[Collected data]
-- Opening Marker --
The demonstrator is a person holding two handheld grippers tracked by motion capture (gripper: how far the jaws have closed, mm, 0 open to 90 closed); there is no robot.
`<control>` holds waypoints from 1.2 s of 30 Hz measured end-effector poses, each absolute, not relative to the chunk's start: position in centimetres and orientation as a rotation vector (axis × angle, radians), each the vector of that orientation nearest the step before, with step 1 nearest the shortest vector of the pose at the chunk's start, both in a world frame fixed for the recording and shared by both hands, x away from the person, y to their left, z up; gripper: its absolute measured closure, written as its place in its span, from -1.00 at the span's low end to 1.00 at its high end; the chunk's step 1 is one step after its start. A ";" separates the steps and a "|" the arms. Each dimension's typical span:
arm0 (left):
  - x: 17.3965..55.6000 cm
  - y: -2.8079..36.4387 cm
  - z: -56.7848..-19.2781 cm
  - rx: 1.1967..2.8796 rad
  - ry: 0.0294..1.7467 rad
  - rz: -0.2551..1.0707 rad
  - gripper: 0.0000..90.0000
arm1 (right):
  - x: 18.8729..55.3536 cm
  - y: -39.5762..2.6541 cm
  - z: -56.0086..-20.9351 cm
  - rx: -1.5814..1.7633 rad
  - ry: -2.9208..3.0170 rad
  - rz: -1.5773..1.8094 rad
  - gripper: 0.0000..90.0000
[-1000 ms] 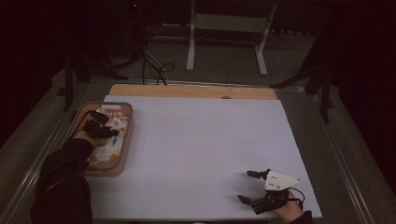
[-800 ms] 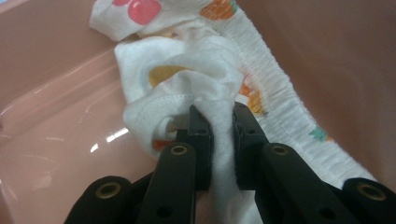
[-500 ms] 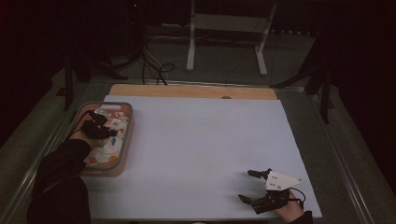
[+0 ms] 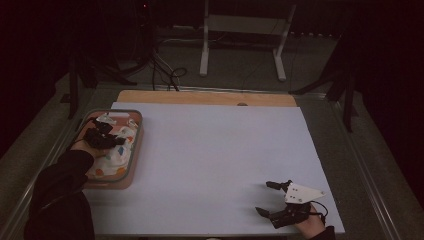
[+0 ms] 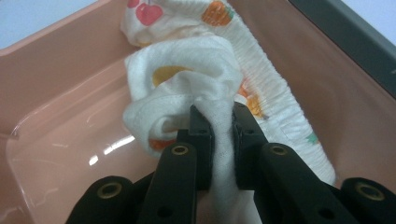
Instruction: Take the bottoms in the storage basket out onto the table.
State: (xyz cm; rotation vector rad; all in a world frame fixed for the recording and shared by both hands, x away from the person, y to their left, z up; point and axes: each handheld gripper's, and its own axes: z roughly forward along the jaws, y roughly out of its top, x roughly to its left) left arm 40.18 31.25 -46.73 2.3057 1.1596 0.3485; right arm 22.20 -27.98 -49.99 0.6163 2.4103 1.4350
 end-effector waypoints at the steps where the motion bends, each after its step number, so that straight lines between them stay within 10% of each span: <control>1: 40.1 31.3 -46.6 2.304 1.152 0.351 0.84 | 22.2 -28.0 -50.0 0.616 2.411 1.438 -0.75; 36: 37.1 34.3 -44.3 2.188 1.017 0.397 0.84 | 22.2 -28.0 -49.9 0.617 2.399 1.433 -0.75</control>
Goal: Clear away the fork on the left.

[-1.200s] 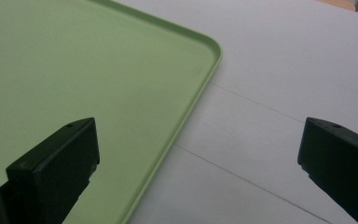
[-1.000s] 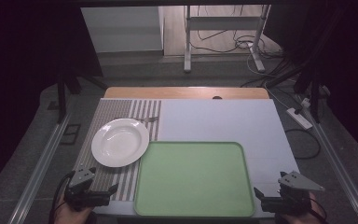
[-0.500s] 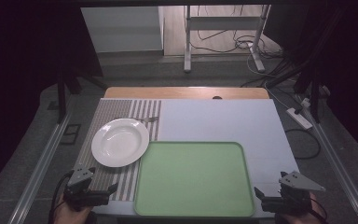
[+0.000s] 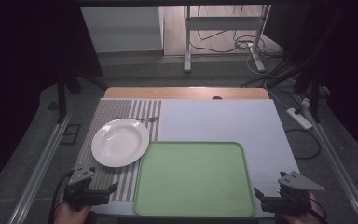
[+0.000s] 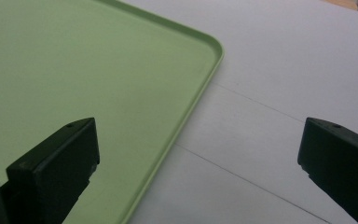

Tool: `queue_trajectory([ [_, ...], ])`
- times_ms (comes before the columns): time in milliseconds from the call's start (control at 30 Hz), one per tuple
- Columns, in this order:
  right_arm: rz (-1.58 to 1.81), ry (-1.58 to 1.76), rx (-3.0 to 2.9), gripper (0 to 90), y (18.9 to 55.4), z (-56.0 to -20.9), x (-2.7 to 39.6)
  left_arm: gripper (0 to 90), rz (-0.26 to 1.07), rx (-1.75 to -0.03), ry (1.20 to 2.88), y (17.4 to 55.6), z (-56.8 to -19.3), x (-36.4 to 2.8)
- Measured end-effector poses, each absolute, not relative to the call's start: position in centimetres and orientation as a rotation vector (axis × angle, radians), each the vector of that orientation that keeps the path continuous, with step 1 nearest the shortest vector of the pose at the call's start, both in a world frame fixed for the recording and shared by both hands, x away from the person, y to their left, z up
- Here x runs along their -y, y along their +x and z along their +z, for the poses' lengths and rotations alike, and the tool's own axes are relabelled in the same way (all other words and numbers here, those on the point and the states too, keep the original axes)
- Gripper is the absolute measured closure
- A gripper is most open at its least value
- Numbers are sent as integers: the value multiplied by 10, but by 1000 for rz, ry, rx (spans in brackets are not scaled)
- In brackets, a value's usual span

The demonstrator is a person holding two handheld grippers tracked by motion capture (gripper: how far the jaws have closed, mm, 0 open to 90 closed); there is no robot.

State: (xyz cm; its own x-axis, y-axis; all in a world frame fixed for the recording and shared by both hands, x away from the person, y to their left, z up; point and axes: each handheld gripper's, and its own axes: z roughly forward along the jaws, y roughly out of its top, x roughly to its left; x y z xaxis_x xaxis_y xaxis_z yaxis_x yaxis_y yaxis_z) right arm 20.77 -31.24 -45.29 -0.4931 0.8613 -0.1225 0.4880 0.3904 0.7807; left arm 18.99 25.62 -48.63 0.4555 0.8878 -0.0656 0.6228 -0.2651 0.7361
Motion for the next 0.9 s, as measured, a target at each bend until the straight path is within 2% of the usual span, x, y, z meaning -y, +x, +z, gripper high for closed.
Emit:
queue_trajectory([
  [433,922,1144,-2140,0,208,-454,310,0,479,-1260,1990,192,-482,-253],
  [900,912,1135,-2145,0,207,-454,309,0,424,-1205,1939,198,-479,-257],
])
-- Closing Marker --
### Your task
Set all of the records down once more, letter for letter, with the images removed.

### Response to this task
The demonstrator is a person holding two handheld grippers tracked by motion capture (gripper: how far the jaws have closed, mm, 0 open to 90 closed); there is no robot.
`<control>` holds waypoints from 1.2 s of 30 Hz measured end-effector poses, each absolute, not relative to the chunk's start: position in centimetres and orientation as a rotation vector (axis × angle, radians), each the vector of that orientation nearest the step before, with step 1 nearest the shortest vector of the pose at the chunk's start, both in a world frame fixed for the recording and shared by both hands, x away from the person, y to their left, z up; gripper: its absolute measured closure, written as its place in its span, from -1.00 at the span's low end to 1.00 at its high end; the chunk's step 1 is one step after its start. A ";" separates the steps and a "|" the arms. Each dimension's typical span:
arm0 (left):
  - x: 17.3965..55.6000 cm
  - y: -2.8079..36.4387 cm
  - z: -56.7848..-19.2781 cm
  - rx: 1.1967..2.8796 rad
  - ry: 0.0294..1.7467 rad
  - rz: -0.2551..1.0707 rad
  - gripper: 0.0000..90.0000
arm1 (right):
  - x: 18.8729..55.3536 cm
  - y: -39.5762..2.6541 cm
  - z: -56.0086..-20.9351 cm
  - rx: -1.5814..1.7633 rad
  - ry: -2.9208..3.0170 rad
  - rz: -1.5773..1.8094 rad
  - gripper: 0.0000..90.0000
[-1000 ms] 
[-800 ms] 
[-500 ms] 
[+0 ms] 
[+0 ms] 
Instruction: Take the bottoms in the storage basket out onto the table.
State: (xyz cm; rotation vector rad; all in a world frame fixed for the recording and shared by both hands, x away from the person, y to their left, z up; point and axes: each handheld gripper's, and its own axes: z roughly forward along the jaws, y roughly out of its top, x roughly to its left) left arm 40.18 31.25 -46.73 2.3057 1.1596 0.3485; right arm 22.20 -27.98 -49.99 0.6163 2.4103 1.4350
 end-effector waypoints at the steps where the motion bends, each after its step number, so that straight lines between them stay within 10% of each span: <control>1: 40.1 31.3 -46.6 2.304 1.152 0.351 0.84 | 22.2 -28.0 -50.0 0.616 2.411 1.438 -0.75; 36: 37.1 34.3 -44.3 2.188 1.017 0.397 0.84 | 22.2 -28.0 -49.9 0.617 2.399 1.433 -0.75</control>
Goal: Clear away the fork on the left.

[-1.200s] 
[-1.000s] 
[-0.500s] 
[+0.000s] 
[+0.000s] 

Tool: `queue_trajectory([ [_, ...], ])`
- times_ms (comes before the columns): time in milliseconds from the call's start (control at 30 Hz), one per tuple
- Columns, in this order:
  right_arm: rz (-1.58 to 1.81), ry (-1.58 to 1.76), rx (-3.0 to 2.9), gripper (0 to 90), y (18.9 to 55.4), z (-56.0 to -20.9), x (-2.7 to 39.6)
  left_arm: gripper (0 to 90), rz (-0.26 to 1.07), rx (-1.75 to -0.03), ry (1.20 to 2.88), y (17.4 to 55.6), z (-56.8 to -19.3), x (-36.4 to 2.8)
- Measured end-effector poses, each absolute, not relative to the call's start: position in centimetres and orientation as a rotation vector (axis × angle, radians), each the vector of that orientation that keeps the path continuous, with step 1 nearest the shortest vector of the pose at the call's start, both in a world frame fixed for the recording and shared by both hands, x away from the person, y to their left, z up
- Here x runs along their -y, y along their +x and z along their +z, for the poses' lengths and rotations alike, and the tool's own axes are relabelled in the same way (all other words and numbers here, those on the point and the states too, keep the original axes)
- Gripper is the absolute measured closure
- A gripper is most open at its least value
- Numbers are sent as integers: the value multiplied by 10, but by 1000 for rz, ry, rx (spans in brackets are not scaled)
- In brackets, a value's usual span

The demonstrator is a person holding two handheld grippers tracked by motion capture (gripper: how far the jaws have closed, mm, 0 open to 90 closed); there is no robot.

State: (xyz cm; its own x-axis, y-axis; all in a world frame fixed for the recording and shared by both hands, x away from the person, y to their left, z up; point and axes: each handheld gripper's, and its own axes: z roughly forward along the jaws, y roughly out of its top, x roughly to its left; x y z xaxis_x xaxis_y xaxis_z yaxis_x yaxis_y yaxis_z) right arm 20.77 -31.24 -45.29 -0.4931 0.8613 -0.1225 0.4880 0.3904 0.7807; left arm 18.99 25.62 -48.63 0.4555 0.8878 -0.0656 0.6228 -0.2651 0.7361
Motion for the next 0.9 s, as measured, a target at each bend until the straight path is within 2% of the usual span, x, y, z meaning -y, +x, +z, gripper high for closed.
Emit:
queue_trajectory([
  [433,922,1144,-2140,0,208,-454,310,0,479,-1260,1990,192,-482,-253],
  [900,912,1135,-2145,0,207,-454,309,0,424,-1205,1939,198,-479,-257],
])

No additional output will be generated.